Thorvaldsen salió del taxi y vio a Sam y a una mujer al otro lado de la calle. Se metió las manos en los bolsillos del abrigo y cruzó. El tráfico era escaso en el bulevar bordeado de árboles, pues todas las boutiques de lujo estaban cerradas por Navidad. Sam parecía nervioso. Le presentó a aquella mujer y le explicó quién era.
– Parece que se han metido en un buen lío -dijo el danés.
– No teníamos muchas opciones -respondió Meagan Morrison.
– ¿Ashby sigue dentro? -preguntó Thorvaldsen señalando el hotel.
Sam asintió.
– Si es que no ha decidido marcharse por otra puerta.
Thorvaldsen contempló el Four Seasons y se preguntó cuál sería el siguiente movimiento de aquel confabulador.
– Henrik, yo estaba en lo alto de la torre -dijo Sam-. Subí después de que Ashby se fuera. Ese avión venía por el club, ¿verdad?
– Sin duda. ¿Qué hacías allí?
– Estaba preocupado por usted.
Aquellas palabras le hicieron pensar en Cai. Sam tenía más o menos la edad que tendría él si estuviese vivo. Muchas cosas de aquel joven estadounidense le recordaban a su hijo. Quizá por eso gravitaba hacia él. Eran el amor perdido y todos aquellos disparates de la sicología que, dos años atrás, no significaban nada para él. Ahora lo consumían. Pero, a través de la densa nube de amargura que parecía envolver cada uno de sus pensamientos, todavía podía escuchar una voz casi imperceptible que le decía que se calmara y pensara, así que miró a Sam y dijo:
– Cotton ha impedido que ocurriera ese desastre. Él piloteaba el avión.

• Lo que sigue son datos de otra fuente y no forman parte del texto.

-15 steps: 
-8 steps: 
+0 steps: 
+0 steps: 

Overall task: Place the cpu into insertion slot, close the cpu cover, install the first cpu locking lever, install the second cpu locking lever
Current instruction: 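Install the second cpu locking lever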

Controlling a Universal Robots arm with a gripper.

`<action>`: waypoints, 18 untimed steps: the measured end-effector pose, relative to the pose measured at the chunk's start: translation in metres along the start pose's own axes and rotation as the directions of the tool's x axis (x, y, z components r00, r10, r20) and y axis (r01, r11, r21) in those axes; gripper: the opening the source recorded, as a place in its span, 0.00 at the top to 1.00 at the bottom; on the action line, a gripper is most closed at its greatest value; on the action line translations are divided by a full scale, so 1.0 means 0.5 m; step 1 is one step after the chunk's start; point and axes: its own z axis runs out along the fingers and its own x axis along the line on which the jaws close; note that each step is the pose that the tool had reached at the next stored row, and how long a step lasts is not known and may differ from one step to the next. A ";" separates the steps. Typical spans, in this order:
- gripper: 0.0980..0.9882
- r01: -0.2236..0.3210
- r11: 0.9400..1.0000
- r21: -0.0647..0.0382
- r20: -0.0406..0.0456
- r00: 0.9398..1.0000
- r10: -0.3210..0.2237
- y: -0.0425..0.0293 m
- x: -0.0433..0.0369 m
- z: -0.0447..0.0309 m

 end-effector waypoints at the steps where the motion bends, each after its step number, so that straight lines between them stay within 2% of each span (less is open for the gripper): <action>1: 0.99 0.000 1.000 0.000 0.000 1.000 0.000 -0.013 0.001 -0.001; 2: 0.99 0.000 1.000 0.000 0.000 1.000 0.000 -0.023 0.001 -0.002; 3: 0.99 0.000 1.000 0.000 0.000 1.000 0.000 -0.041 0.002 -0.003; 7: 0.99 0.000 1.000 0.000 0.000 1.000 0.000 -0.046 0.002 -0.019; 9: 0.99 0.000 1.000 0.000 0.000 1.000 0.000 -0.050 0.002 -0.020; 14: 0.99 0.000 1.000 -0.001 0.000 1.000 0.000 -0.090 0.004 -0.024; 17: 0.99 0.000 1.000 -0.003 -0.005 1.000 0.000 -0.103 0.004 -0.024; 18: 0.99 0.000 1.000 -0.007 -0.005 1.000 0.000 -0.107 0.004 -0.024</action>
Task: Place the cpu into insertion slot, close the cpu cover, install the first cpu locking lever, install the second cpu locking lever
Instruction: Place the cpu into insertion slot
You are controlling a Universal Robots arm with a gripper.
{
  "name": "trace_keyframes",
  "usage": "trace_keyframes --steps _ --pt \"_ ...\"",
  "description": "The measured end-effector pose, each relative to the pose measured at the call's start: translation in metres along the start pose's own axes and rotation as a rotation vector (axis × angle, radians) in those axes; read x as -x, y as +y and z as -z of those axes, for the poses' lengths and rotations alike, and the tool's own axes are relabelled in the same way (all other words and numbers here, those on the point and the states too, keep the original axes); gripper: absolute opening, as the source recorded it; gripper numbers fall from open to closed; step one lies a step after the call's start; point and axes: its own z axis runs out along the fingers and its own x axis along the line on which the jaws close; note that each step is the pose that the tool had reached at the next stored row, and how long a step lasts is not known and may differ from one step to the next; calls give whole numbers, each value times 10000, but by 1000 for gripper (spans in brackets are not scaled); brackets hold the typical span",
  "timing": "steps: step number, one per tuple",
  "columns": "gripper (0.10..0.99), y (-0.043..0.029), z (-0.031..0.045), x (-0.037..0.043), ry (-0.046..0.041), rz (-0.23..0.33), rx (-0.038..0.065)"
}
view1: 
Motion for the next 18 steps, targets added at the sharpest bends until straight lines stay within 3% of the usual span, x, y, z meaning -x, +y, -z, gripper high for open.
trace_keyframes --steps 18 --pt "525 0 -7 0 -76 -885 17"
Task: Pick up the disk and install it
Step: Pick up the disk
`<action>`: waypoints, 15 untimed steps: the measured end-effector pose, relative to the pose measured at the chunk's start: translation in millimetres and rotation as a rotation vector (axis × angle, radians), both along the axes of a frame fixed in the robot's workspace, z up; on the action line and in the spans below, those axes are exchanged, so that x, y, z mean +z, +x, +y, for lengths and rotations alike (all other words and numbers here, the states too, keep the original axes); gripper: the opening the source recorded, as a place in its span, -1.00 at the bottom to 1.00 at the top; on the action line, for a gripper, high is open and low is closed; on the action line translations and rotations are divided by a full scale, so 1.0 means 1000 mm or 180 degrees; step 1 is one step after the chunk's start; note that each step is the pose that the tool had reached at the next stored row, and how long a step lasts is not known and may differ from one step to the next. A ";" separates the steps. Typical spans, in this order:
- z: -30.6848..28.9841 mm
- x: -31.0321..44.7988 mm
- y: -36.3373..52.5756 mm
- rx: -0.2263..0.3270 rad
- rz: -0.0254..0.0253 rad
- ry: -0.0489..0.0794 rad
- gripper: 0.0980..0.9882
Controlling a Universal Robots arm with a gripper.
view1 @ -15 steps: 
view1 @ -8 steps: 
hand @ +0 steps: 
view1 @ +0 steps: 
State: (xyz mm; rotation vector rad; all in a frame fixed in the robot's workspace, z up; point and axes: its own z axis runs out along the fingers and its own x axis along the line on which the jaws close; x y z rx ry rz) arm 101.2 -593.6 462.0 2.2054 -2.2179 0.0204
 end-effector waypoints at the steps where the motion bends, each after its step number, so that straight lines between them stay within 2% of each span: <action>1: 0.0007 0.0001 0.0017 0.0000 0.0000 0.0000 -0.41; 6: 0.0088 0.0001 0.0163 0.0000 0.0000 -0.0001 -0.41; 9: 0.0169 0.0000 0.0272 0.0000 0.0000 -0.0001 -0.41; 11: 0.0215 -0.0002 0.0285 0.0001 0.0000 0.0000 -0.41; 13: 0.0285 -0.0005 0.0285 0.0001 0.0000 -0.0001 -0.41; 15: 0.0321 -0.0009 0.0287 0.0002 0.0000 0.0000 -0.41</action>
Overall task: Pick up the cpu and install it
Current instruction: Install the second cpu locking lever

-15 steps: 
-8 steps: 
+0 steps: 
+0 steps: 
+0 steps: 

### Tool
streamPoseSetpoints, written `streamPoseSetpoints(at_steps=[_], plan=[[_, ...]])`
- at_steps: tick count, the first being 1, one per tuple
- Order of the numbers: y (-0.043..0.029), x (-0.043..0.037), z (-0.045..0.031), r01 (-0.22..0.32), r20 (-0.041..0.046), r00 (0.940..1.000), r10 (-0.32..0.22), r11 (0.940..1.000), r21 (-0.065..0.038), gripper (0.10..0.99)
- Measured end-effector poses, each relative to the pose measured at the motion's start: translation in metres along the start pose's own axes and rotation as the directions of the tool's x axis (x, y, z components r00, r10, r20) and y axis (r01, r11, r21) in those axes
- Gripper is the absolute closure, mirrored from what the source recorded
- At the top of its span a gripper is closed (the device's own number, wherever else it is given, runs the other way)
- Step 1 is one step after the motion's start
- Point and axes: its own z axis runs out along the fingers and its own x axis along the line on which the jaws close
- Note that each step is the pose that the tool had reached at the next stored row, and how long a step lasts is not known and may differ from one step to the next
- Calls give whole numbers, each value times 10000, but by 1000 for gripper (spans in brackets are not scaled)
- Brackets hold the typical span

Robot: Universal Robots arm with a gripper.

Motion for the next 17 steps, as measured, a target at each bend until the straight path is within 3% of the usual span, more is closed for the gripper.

Thorvaldsen percibió incredulidad en los ojos del joven.
– Como habrás visto, él y Stephanie son de lo más ingeniosos. Por suerte, estaban al corriente de todo -el danés hizo una pausa-. Igual que tú, por lo que veo. Lo que hiciste fue muy valiente. Te lo agradezco -entonces reveló por fin el objeto de su visita-. Me dijiste que podías contactar con Stephanie Nelle, ¿verdad?
Sam asintió.
– ¿La conoce? -le preguntó Meagan.
– Hemos trabajado juntos en varias ocasiones. Somos… viejos conocidos.
La joven no se mostró impresionada.
– Es una zorra.
– Puede serlo, sí.
– No sabía si llamarla -dijo Sam.
– Deberías haberlo hecho. Probablemente sepa lo de Ashby. Marca el número y hablaremos con ella.